* Problem description *
Your answer should be one number, the count of lines in the listing below containing the word "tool".

....

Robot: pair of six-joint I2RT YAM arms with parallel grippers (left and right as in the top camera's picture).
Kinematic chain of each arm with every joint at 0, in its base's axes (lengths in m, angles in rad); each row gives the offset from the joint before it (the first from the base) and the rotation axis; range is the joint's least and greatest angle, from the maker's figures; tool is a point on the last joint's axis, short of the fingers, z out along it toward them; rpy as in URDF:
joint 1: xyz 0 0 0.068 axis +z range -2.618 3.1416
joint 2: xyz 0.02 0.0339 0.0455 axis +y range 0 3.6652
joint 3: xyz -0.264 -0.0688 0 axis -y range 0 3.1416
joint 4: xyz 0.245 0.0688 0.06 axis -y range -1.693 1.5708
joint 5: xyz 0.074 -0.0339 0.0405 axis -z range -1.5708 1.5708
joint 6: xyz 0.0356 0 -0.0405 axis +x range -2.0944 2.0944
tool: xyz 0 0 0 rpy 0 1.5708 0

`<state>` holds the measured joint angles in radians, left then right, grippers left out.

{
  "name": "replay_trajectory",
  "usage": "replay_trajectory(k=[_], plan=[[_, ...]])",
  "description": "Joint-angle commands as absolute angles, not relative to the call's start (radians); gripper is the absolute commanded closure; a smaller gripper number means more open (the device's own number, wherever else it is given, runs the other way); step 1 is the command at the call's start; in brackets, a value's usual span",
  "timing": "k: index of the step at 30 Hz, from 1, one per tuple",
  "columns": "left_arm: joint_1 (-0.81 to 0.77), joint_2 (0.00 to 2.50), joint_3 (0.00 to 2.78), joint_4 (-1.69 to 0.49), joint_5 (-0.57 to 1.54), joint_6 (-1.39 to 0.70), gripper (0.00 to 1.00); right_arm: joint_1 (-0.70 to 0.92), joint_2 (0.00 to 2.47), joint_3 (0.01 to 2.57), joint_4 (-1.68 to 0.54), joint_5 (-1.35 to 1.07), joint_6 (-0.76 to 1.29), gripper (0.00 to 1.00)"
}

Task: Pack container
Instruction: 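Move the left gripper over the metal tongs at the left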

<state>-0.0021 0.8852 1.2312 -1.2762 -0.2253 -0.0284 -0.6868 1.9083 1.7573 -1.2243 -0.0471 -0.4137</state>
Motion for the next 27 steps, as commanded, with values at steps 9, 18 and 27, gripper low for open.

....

* Reply *
2